# [Available records]
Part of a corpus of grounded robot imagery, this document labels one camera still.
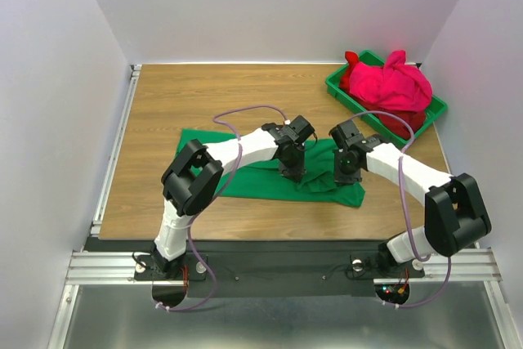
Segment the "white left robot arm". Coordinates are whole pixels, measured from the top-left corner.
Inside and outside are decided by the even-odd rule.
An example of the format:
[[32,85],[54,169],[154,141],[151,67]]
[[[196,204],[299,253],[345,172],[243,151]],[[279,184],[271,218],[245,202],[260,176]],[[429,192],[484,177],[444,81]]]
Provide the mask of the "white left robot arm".
[[165,279],[181,272],[191,220],[220,194],[217,187],[223,177],[231,179],[241,167],[276,160],[282,177],[299,182],[306,173],[305,142],[314,134],[310,122],[299,115],[228,141],[188,141],[161,177],[163,220],[152,248],[156,272]]

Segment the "green t shirt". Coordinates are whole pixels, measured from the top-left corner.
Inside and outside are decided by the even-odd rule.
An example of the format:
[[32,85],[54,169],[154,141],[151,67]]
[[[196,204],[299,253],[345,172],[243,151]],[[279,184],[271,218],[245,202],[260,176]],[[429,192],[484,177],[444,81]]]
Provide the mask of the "green t shirt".
[[278,162],[272,160],[238,169],[222,194],[237,198],[332,202],[358,208],[364,201],[364,188],[359,182],[336,185],[333,178],[334,147],[334,141],[329,139],[306,143],[306,173],[299,183],[281,176]]

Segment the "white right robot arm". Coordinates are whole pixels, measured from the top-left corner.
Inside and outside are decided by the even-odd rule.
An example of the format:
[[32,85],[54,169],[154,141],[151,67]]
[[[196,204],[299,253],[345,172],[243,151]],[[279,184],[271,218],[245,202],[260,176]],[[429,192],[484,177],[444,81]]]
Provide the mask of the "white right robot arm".
[[452,257],[491,232],[474,177],[428,167],[379,135],[363,136],[351,120],[336,125],[329,135],[336,145],[333,166],[337,184],[355,184],[365,170],[399,186],[403,209],[407,208],[406,194],[424,207],[422,226],[413,228],[407,217],[406,231],[380,244],[376,266],[384,275],[395,275],[406,262],[421,261],[432,254]]

# [Exercise directions]
Everything in the entries except the pictures must be duplicated exactly.

# [Result below]
Part of a corpus of grounded robot imagery, this document labels one camera still.
Segment the "white left robot arm". Coordinates are whole pixels, measured from the top-left corner.
Inside and outside are decided by the even-odd rule.
An example of the format:
[[32,85],[54,169],[154,141],[151,67]]
[[[196,204],[299,253],[345,172],[243,151]],[[279,184],[271,218],[245,202],[260,176]],[[429,192],[484,177],[444,81]]]
Provide the mask of the "white left robot arm".
[[165,279],[181,272],[191,220],[220,194],[217,187],[223,177],[231,179],[241,167],[276,160],[282,177],[299,182],[306,173],[305,142],[314,134],[310,122],[299,115],[228,141],[188,141],[161,177],[163,220],[152,248],[156,272]]

Segment the "green t shirt". Coordinates are whole pixels, measured from the top-left corner.
Inside and outside are decided by the even-odd rule.
An example of the format:
[[32,85],[54,169],[154,141],[151,67]]
[[[196,204],[299,253],[345,172],[243,151]],[[279,184],[271,218],[245,202],[260,176]],[[429,192],[484,177],[444,81]]]
Provide the mask of the "green t shirt".
[[278,162],[272,160],[238,169],[222,194],[237,198],[332,202],[358,208],[364,201],[364,188],[359,182],[336,185],[333,178],[334,147],[334,141],[329,139],[306,143],[306,173],[299,183],[281,176]]

Segment the "white right robot arm". Coordinates are whole pixels, measured from the top-left corner.
Inside and outside are decided by the even-odd rule.
An example of the format:
[[32,85],[54,169],[154,141],[151,67]]
[[[196,204],[299,253],[345,172],[243,151]],[[279,184],[271,218],[245,202],[260,176]],[[429,192],[484,177],[444,81]]]
Provide the mask of the "white right robot arm".
[[452,257],[491,232],[474,177],[428,167],[379,135],[363,136],[351,120],[336,125],[329,135],[336,145],[333,166],[337,184],[355,184],[365,170],[399,186],[403,209],[407,208],[406,194],[424,207],[422,226],[413,228],[407,217],[406,231],[380,244],[376,266],[384,275],[395,275],[406,262],[421,261],[432,254]]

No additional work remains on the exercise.